Make sure that every single child does, in fact, have three, four, and five-year-olds go to school. School! Not day care, school.” He is recognizing the enormous leg up that pre-school education provides for children in improving their readiness to read and other prompts for entry into first grade.
 “We bring social workers into homes of parents to help them deal with how to raise their children. It’s not that they don’t want to help. They don’t know what— They don’t know what quite what to do.” Parenting is definitely an issue. Biden is on target. Most families below the poverty line are headed by single parents. They might have been badly parented themselves, and they are stressed with shift work, multiple jobs, shoddy housing, unpaid bills, and dangerous neighborhoods. Programs that send caseworkers into homes to assist find that some parents don’t even play with their kids, either because they don’t know how or because they’re frantically busy and exhausted. Again, however, this is not a function of race. In researching my book, The Working Poor, I witnessed poor parenting in certain low-income white families. It’s a point Biden should make.
“Play the radio. Make sure the television—excuse me, make sure you have the record player on at night. The phone—make sure the kids hear words. A kid coming from a very poor school—er, a very poor background will hear 4 million words fewer spoken by the time they get there.” The record player got him laughed at, but he’s right that the degree of conversation at home--especially interaction with responsive adults--helps determine children’s vocabulary and fluency. The benefits and disabilities transcend race, and if Biden meant to imply that black families were less verbal, he couldn’t be more mistaken.
  In fact, while his rambling answer illuminated vexing problems of poverty, it evaded the racial component. Indeed, since being called out by Senator Kamala Harris and others for opposing federally-mandated busing decades ago, Biden has failed to discuss how, or whether, his views have evolved.

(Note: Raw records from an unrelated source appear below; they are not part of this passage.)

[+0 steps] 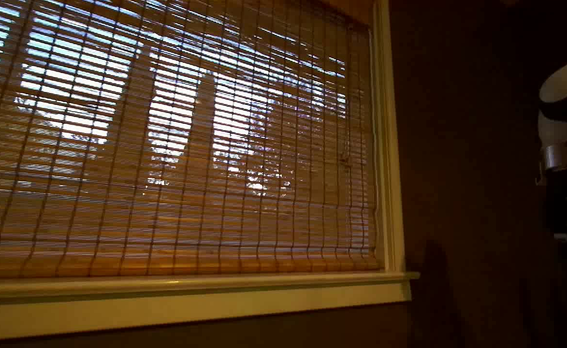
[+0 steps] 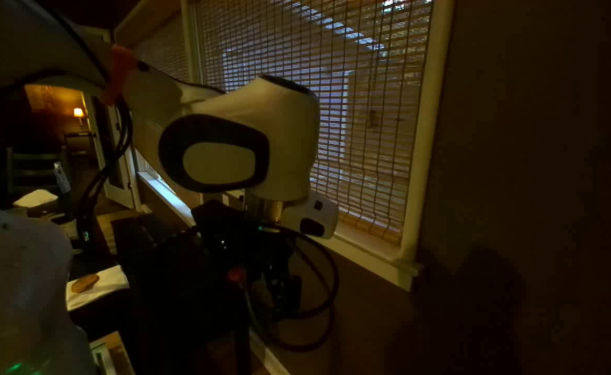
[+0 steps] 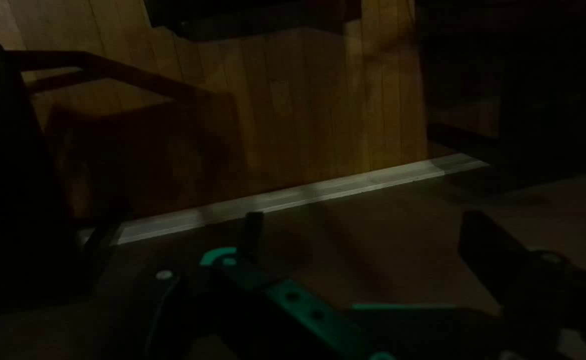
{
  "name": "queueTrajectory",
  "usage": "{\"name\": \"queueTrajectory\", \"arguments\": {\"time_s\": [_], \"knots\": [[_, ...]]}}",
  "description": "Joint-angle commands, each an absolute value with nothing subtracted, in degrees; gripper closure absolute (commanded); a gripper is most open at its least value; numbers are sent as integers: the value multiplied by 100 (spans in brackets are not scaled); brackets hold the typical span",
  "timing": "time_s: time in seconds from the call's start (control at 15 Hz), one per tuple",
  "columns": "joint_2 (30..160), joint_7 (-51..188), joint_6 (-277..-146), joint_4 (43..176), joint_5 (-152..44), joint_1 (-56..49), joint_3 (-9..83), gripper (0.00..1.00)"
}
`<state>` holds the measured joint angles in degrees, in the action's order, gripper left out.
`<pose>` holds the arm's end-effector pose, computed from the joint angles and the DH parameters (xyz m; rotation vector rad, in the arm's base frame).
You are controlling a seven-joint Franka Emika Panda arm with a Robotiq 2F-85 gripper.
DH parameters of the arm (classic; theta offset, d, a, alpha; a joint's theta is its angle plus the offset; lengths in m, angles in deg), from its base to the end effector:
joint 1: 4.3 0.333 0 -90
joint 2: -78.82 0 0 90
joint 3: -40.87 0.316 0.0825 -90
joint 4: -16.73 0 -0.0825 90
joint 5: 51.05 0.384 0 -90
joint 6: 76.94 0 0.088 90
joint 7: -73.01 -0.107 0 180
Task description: Open the blinds on the window on the right.
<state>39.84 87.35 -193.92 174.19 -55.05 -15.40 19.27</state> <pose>0.2818 -0.1728 0.3965 -2.9452 0.2975 -0.0137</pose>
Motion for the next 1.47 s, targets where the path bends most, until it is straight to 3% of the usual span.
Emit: {"name": "queueTrajectory", "arguments": {"time_s": [0.0,0.47,0.73,1.4], "knots": [[4015,8811,-19388,17414,-5415,-1665,2049,0],[3961,8802,-19517,17413,-5356,-1605,2081,0],[3746,8420,-19932,17150,-5284,-1338,2724,0],[4278,7070,-20941,15254,-5119,-806,3916,0]]}}
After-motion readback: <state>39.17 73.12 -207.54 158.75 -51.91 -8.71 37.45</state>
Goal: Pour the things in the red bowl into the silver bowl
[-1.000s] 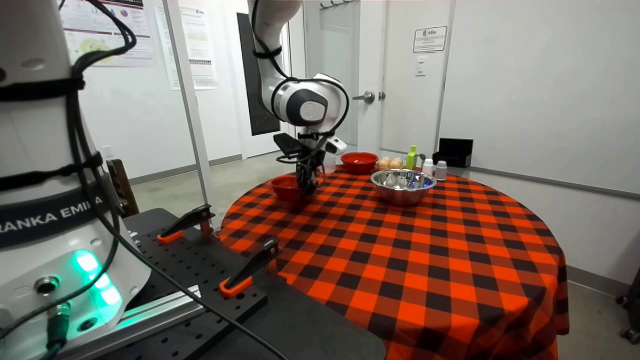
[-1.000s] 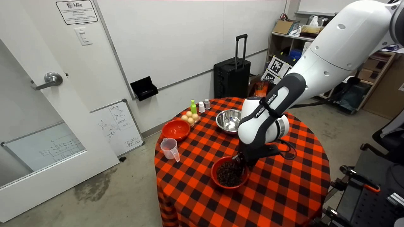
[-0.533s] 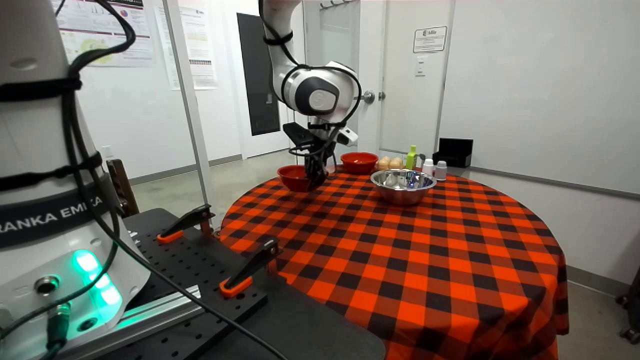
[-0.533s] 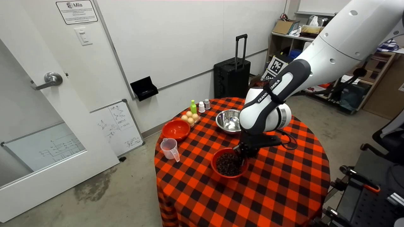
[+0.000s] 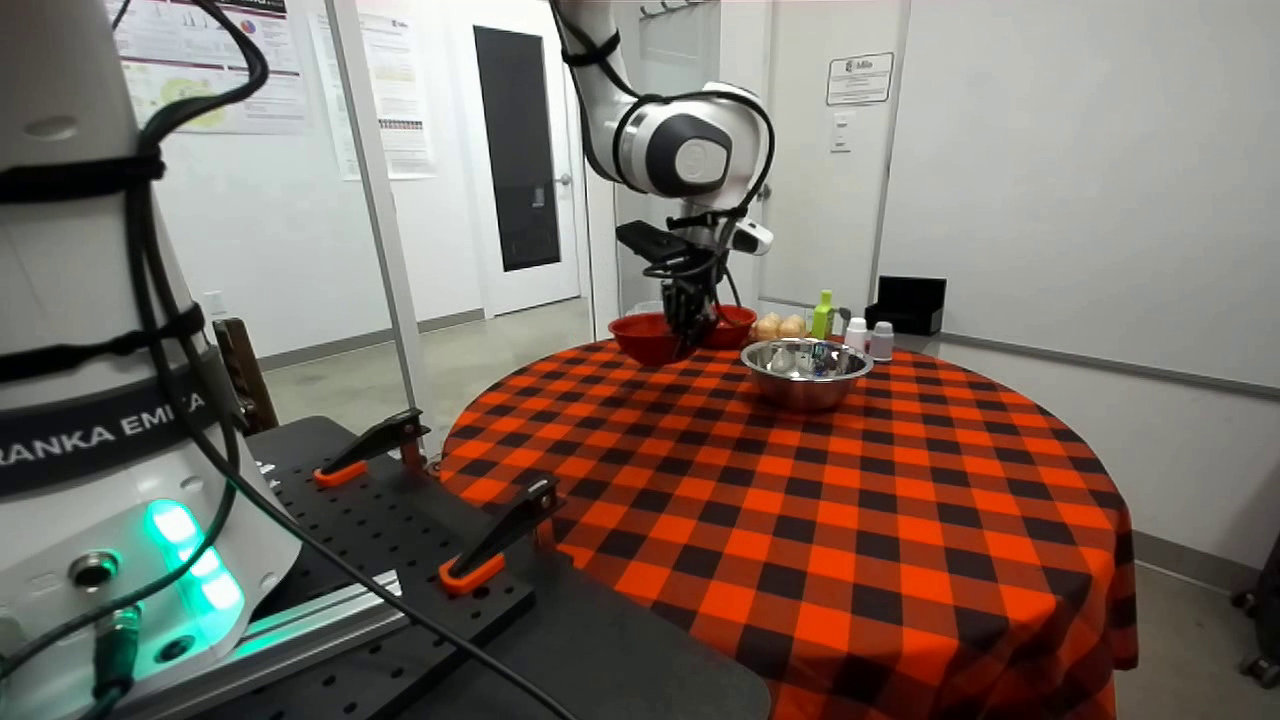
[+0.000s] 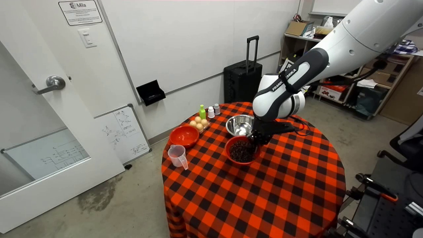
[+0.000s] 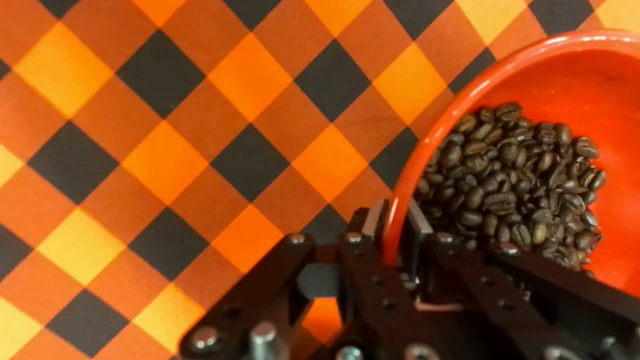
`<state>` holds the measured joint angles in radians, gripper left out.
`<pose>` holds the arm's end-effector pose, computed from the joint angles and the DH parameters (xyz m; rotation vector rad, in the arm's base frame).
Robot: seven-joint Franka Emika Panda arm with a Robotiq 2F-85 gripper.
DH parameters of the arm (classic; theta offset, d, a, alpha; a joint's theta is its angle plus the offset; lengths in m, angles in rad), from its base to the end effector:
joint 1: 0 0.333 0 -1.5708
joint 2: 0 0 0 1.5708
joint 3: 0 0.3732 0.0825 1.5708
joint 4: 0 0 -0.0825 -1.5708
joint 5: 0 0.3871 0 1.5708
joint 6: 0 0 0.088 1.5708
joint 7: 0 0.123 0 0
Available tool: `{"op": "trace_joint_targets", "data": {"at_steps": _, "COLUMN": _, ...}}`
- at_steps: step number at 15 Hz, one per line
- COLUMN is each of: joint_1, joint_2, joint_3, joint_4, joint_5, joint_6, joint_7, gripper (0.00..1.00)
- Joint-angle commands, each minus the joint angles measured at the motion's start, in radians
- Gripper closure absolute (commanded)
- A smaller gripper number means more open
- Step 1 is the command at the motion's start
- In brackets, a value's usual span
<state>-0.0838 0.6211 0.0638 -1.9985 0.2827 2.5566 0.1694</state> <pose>0.6287 -0.0154 0.1663 -2.8873 0.6479 0.1165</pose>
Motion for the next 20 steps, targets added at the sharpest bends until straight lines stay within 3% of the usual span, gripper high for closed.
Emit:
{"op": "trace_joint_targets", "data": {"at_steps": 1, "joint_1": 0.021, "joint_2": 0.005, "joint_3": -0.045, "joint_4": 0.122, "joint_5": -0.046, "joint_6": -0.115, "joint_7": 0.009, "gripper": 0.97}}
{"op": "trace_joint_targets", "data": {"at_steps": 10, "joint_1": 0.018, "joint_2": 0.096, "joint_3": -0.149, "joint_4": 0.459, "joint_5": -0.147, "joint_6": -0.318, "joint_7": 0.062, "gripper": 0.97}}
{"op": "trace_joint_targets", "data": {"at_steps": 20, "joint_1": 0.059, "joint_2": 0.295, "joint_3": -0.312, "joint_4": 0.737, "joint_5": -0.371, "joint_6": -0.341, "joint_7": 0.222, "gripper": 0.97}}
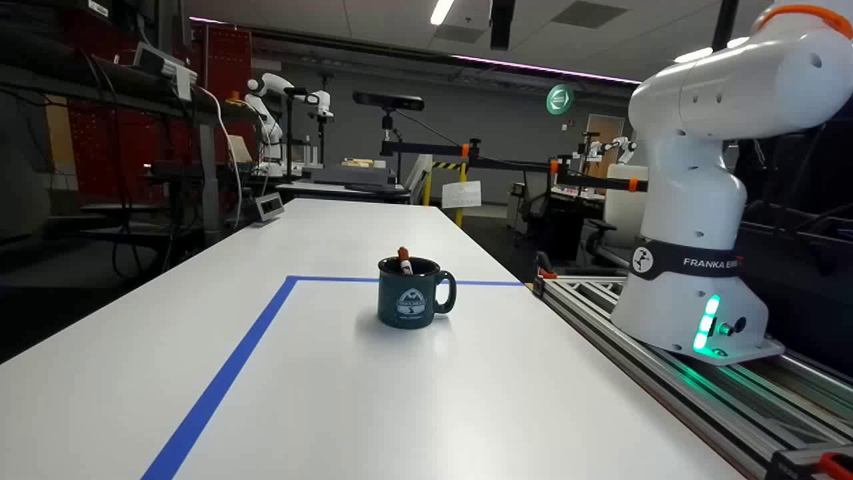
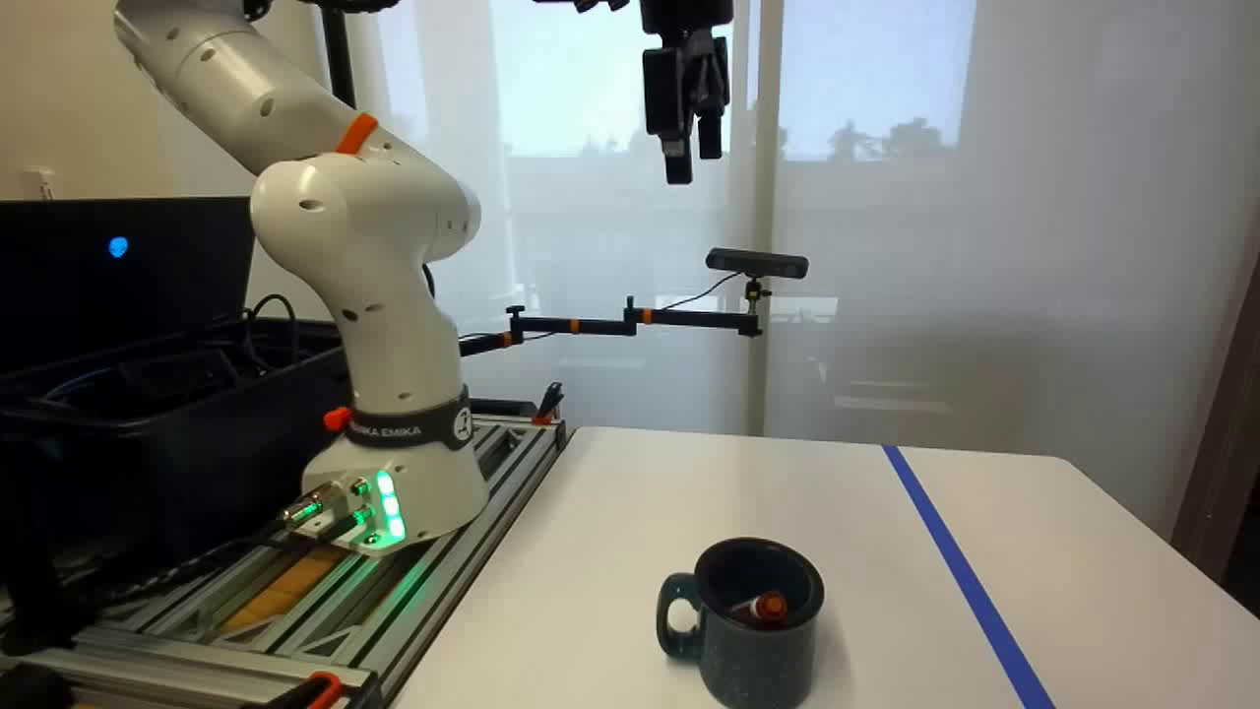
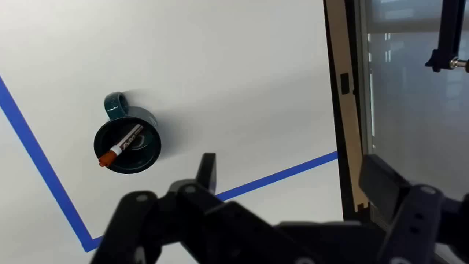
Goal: Take the maker out of the cup
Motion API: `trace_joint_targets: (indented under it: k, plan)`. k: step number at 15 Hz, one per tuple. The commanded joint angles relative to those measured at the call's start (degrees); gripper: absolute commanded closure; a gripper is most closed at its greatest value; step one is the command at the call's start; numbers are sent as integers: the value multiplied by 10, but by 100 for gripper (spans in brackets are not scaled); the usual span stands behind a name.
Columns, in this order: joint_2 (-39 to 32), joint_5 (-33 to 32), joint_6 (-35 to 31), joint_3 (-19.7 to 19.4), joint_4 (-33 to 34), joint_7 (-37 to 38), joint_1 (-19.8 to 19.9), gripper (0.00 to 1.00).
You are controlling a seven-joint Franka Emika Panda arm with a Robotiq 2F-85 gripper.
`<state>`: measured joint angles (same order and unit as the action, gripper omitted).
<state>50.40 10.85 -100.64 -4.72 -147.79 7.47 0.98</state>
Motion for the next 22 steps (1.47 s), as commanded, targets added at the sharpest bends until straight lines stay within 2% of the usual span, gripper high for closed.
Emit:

Linsey Davis, the ABC News moderator who posed the question Thursday, gave him the perfect chance. Saying, “I want to talk to you about inequality in schools and race,” she read his words from 1975, when “you told a reporter, ‘I don’t feel responsible for the sins of my father and grandfather. I feel responsible for what the situation is today, for the sins of my own generation, and I’ll be damned if I feel responsible to pay for what happened 300 years ago.’ You said that some 40 years ago, but as you stand here tonight, what responsibility do you think that Americans need to take to repair the legacy of slavery in our country?”
It is a poignant question that still burdens the society 400 years after the first African slave was brought to these shores. Biden answered it in his way 40 years ago by differentiating between his impunity for the nation’s past and his responsibility for its present. But his own past is, one feels, not exactly his own present on this matter. On that subject, the country needs to hear from him.